Police found eight bodies last Friday in a disused former bank vault in the remote settlement of Snowtown, 93 miles north of Adelaide. The ninth body was found buried in the back garden of a house in Adelaide's northern suburbs.
Police announced the formation of a special task force to investigate the killings after results of forensic tests confirmed the number of bodies in Snowtown. The eight bodies were found in a state of advanced decomposition in large plastic barrels, which appeared to have been filled with acid.
Robert Joe Wagner, 27, John Justin Bunting, 32, and Mark Ray Haydon, 40, appeared in an Adelaide court last Fridaycharged with murder. They were remanded in custody until a court appearance on 2 July.
One of the bodies found in the barrels is believed to be Haydon's wife, Elizabeth, 37, who vanished from a northern Adelaide suburb late last year. It was her disappearance that triggered the investigation.

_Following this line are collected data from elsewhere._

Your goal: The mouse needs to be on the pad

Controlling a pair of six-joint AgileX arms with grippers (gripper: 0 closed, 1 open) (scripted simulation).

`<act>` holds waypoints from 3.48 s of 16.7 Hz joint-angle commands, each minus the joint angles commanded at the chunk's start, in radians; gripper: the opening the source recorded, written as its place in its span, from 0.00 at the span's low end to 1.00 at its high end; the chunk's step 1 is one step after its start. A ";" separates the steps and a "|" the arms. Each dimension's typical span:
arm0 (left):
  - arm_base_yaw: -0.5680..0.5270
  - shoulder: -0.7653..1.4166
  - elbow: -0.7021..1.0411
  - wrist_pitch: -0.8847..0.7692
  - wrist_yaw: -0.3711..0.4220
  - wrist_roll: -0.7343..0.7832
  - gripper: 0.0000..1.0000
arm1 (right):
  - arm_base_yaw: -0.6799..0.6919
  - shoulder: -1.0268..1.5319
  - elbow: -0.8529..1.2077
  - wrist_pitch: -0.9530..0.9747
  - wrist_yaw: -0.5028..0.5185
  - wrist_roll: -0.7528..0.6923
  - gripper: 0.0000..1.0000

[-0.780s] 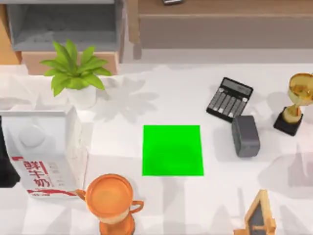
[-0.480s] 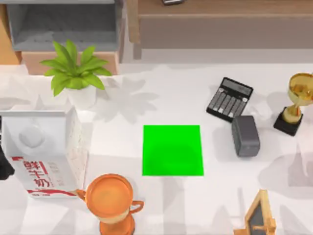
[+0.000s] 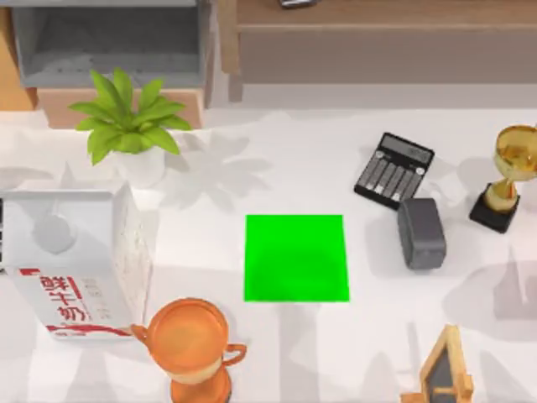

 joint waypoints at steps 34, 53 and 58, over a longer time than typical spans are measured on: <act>0.296 1.062 0.244 -0.384 -0.060 -0.203 1.00 | 0.000 0.000 0.000 0.000 0.000 0.000 1.00; 0.296 1.062 0.244 -0.384 -0.060 -0.203 0.00 | 0.000 0.000 0.000 0.000 0.000 0.000 1.00; 0.297 1.008 0.269 -0.435 -0.075 -0.200 0.00 | 0.000 0.000 0.000 0.000 0.000 0.000 1.00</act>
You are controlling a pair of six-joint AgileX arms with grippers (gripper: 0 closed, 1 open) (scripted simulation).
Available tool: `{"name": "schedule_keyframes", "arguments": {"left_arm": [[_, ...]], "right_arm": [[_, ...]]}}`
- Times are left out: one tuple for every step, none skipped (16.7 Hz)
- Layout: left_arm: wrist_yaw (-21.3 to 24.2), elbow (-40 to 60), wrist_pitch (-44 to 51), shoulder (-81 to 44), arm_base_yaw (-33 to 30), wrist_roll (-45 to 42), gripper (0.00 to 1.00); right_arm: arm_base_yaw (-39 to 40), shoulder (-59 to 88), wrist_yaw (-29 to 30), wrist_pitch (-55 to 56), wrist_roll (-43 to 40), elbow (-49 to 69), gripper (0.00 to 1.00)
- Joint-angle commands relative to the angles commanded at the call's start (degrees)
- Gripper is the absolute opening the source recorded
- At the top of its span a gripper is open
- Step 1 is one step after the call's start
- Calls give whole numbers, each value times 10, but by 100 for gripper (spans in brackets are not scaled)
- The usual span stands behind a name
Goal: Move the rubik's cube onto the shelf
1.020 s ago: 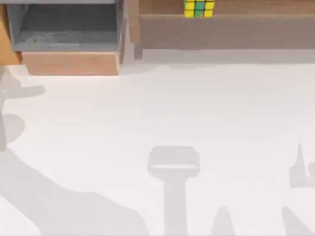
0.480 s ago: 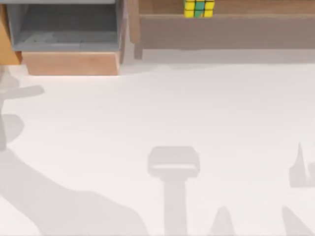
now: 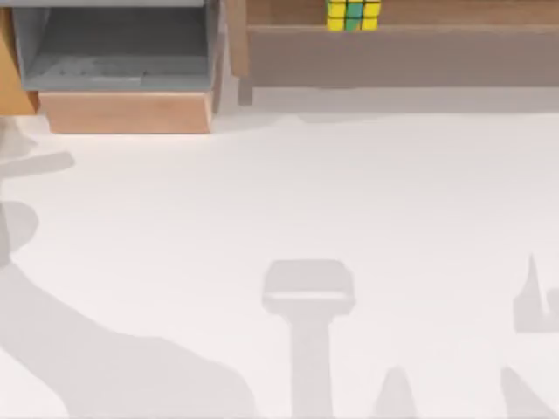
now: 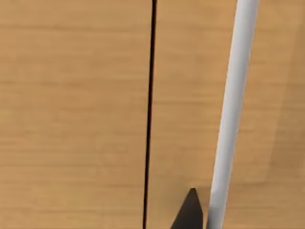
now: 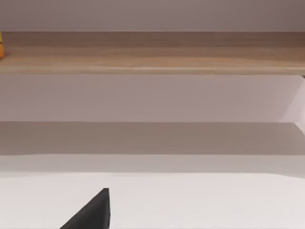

The acting state police commissioner, Neil McKenzie, described the case at a news conference as one of the most challenging in South Australian history. There is no obvious motive for the killings, although there is speculation that the suspects and their victims were all involved in a social security fraud. An earlier theory held that the murders were connected to a paedophile ring.
Detective Superintendent Paul Schramm said the killings did not appear to be random but occurred within a group that had "preyed upon itself".
The task force of 33 officers includes detectives, specialist missing person investigators and crime scene experts. Investigators will use the FBI's violent criminal apprehension programme database to compare aspects of the crime with patterns and "signatures" from other serial killings, police said.
Police believe the murders took place somewhere else and that the bodies were moved to the former bank, which has recently been used to sell plants and arts and crafts.
"They were murdered elsewhere and the [acid vat] drums were brought to Snowtown because it was a quiet little town and there was a premises ideal for the persons involved," a police spokesman said.
Snowtown residents have complained "ghoulish tourists" have already started driving through the town after the publicity over the murders.
Australia's two worst convicted serial killers are James Miller, who raped and murdered seven women in the Seventies, and Ivan Milat, the notorious "backpack" murderer, who killed seven tourists and buried their bodies in the bush outside Sydney in 1989-92.